The foreign and defense ministers of Japan and Russia agreed Saturday to deepen bilateral cooperation on maritime security by expanding a joint search and rescue exercise by the Maritime Self-Defense Force and the Russian Navy to counterterrorism and anti-piracy operations.
At the first “two-plus-two” ministerial meeting between the two nations, held in Tokyo, Foreign Minister Fumio Kishida, Defense Minister Itsunori Onodera and their Russian counterparts, Sergey Lavrov and Sergei Shoigu, also agreed to establish a bilateral conference on cybersecurity.
The four ministers said they plan to hold the next meeting in Moscow as early as next year.
“I believe we’ve made a good start in opening a new chapter concerning Japan-Russia relations,” Kishida said at a joint news conference following the morning talks. “By deepening cooperation in many areas, including security, Japan and Russia will contribute to peace and stability in the region.”
Kishida also said the bilateral cooperation on security, along with economic and human exchanges, will have a “good influence on negotiations over the conclusion of a peace treaty,” referring to Tokyo’s hope to pave the way for negotiations on a territorial dispute over four Russian-held isles off northern Hokkaido.
Although the ministers stressed that the move is not a countermeasure against any specific country, experts have pointed out that one of the major reasons behind setting up a Russo-Japanese two-plus-two framework is to contain China’s growing military presence.
“I hope to bring our mutual understanding to another level regarding emerging threats, such as international terrorism and the proliferation of weapons of mass destruction,” Shoigu said.

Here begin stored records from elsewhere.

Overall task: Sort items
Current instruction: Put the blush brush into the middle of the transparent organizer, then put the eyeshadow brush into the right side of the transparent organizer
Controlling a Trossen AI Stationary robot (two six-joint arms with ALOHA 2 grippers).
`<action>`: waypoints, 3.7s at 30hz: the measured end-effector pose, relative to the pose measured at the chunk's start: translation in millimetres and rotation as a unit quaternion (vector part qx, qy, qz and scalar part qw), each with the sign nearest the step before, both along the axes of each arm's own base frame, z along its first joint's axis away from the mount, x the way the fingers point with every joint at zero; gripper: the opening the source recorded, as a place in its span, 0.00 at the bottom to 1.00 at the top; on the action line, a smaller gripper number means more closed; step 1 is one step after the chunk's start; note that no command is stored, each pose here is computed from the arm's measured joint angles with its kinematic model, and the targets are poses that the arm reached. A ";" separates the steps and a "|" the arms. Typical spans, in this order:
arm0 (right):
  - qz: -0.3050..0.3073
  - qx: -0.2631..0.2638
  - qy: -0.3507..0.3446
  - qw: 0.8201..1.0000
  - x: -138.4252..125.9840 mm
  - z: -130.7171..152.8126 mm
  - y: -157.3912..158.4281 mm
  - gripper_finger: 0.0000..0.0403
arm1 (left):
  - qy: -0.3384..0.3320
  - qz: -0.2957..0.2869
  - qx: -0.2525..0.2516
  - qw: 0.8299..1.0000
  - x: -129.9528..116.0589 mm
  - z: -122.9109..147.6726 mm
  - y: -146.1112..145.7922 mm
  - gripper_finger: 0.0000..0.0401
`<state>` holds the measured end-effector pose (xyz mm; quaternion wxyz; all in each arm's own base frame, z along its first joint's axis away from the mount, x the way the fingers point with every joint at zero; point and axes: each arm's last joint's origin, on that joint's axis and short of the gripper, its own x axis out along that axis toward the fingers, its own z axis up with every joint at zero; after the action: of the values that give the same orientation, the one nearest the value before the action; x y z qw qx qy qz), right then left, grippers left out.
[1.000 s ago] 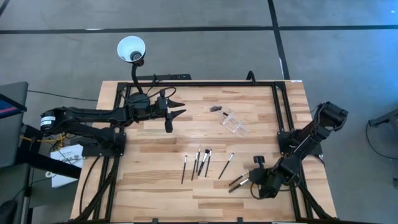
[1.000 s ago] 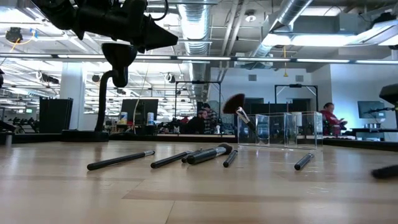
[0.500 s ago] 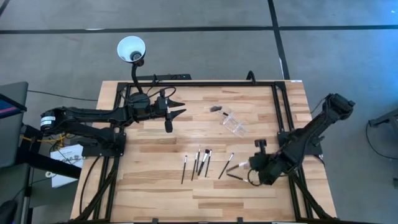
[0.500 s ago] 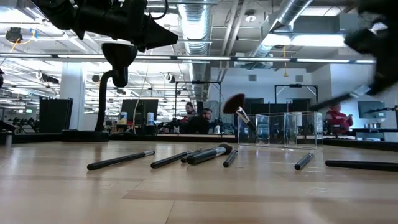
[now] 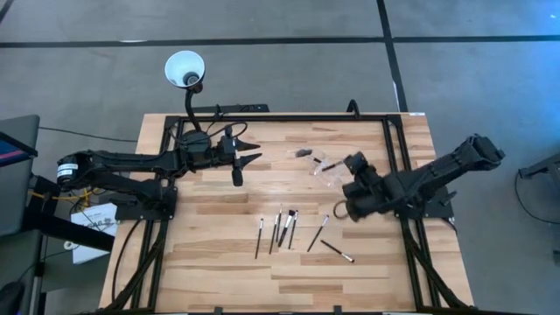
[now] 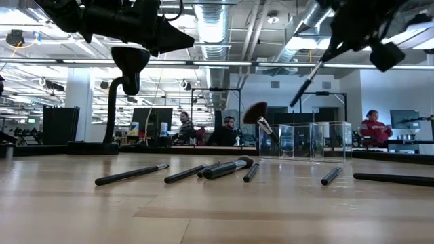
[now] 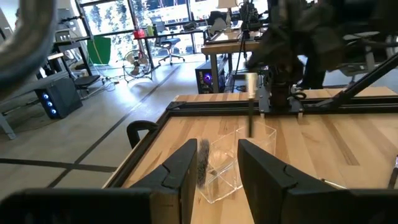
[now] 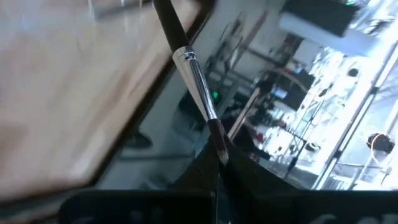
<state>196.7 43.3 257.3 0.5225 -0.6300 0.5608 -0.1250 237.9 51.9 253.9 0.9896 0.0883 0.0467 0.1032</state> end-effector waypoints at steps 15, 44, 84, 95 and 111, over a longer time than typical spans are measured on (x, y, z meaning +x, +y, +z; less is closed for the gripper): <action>-0.025 0.118 0.072 0.990 31.5 -21.6 -31.4 0.00 | 0.003 0.000 -0.002 1.000 -0.6 -2.3 -0.1 0.28; -0.152 0.166 -0.057 0.973 59.3 -54.7 -39.3 0.36 | 0.012 0.000 -0.009 1.000 -2.5 -9.1 -0.6 0.28; -0.121 0.650 -0.536 0.525 -48.3 -50.5 95.1 0.22 | -0.019 0.000 -0.002 1.000 -2.1 -2.9 -0.5 0.28; -0.132 0.680 -0.509 0.511 -31.1 -120.4 100.0 0.22 | -0.024 0.000 -0.001 1.000 -2.1 -1.9 -0.5 0.28; -0.205 0.679 -0.446 0.547 -13.0 -164.4 117.1 0.34 | -0.028 0.001 -0.017 0.999 -2.1 -1.9 -0.5 0.28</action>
<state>183.7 160.4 92.9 0.9376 0.1808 0.2872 -0.0755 235.8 51.4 252.0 0.9918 0.0684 0.0208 0.1056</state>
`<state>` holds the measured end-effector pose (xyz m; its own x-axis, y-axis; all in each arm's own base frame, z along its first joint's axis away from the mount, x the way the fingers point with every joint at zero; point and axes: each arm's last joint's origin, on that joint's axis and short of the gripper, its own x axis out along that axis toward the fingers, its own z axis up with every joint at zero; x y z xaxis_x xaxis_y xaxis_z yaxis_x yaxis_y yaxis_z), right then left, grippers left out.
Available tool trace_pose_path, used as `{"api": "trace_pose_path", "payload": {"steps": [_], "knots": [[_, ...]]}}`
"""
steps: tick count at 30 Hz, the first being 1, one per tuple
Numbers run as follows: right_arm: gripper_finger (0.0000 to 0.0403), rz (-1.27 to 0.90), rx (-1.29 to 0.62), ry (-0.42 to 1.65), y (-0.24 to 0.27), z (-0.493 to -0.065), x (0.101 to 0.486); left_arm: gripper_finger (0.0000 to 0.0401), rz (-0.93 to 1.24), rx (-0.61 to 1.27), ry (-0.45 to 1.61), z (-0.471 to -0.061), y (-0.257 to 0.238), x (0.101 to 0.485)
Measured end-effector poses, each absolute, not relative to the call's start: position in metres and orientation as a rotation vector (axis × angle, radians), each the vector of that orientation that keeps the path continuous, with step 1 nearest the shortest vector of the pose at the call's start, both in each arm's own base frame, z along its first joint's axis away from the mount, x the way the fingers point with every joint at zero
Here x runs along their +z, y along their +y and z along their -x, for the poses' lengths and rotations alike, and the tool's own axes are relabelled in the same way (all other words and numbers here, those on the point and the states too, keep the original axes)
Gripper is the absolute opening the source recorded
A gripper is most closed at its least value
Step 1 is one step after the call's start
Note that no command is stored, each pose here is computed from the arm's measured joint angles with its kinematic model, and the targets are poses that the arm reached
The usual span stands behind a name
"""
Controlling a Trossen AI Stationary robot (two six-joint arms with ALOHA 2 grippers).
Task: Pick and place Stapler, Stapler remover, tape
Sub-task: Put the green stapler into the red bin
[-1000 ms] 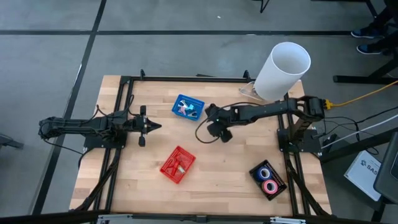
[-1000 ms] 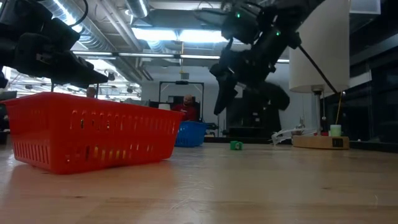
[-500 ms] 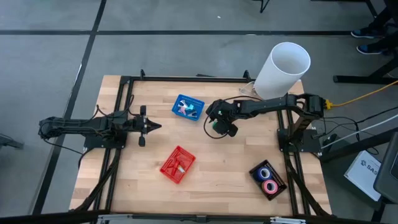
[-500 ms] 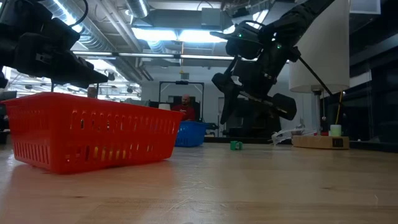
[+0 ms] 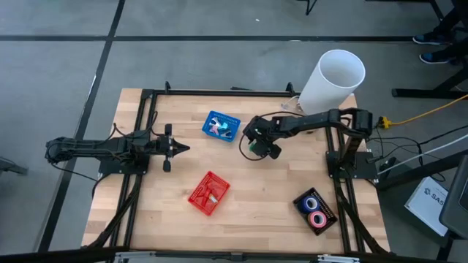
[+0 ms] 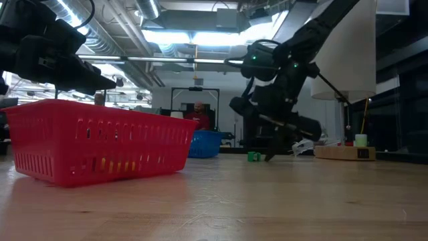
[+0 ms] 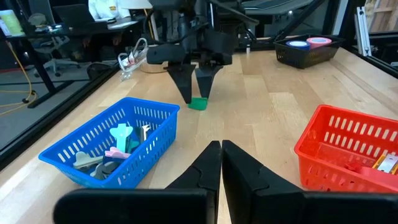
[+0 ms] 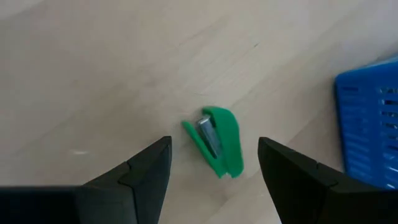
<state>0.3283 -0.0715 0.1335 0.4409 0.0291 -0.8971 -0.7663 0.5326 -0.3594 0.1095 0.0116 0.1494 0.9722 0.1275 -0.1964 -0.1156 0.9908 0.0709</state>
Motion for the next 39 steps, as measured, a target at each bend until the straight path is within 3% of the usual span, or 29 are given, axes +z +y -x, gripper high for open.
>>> {"api": "trace_pose_path", "payload": {"steps": [6,22,39], "knots": [[0.0239,0.85,0.571,1.013,-0.072,-0.329,0.13,0.0012,-0.059,0.123,0.202,-0.109,0.012,0.149],[0.0236,0.259,0.581,1.035,-0.059,-0.323,0.126,0.0009,-0.059,0.123,0.202,-0.109,0.012,0.149],[0.0098,0.346,0.503,1.091,-0.04,-0.33,0.122,0.001,-0.059,0.123,0.203,-0.109,0.012,0.149]]}}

During the meeting, Kishida also explained Prime Minister Shinzo Abe’s policy of turning Japan into a “proactive contributor” to global peace, including a plan to reinterpret the war-renouncing Constitution so the nation can exercise the right to collective self-defense. Kishida stressed that he gained the understanding of the Russian side.
A Foreign Ministry official later said Shoigu aired Moscow’s concerns about the missile shield jointly developed by Japan and the United States, claiming the system threatens to nullify Russia’s nuclear deterrence and could lead to an arms race.
Kishida also discussed Japan’s strained ties with China and said Tokyo’s door is always open to bilateral talks, the official said.
During a face-to-face meeting Friday, Kishida and Lavrov agreed that their deputy foreign ministers would hold talks around late January or early February on the territorial dispute, which has prevented the two sides from signing a postwar peace treaty.
Kunashiri, Shikotan and Etorofu islands and the Habomai islet group were seized by Soviet forces after Japan’s surrender in World War II, and Tokyo has demanded their full return for decades.
The first round of deputy ministerial-level negotiations was held in Russia, and Tokyo hopes to host the next meeting.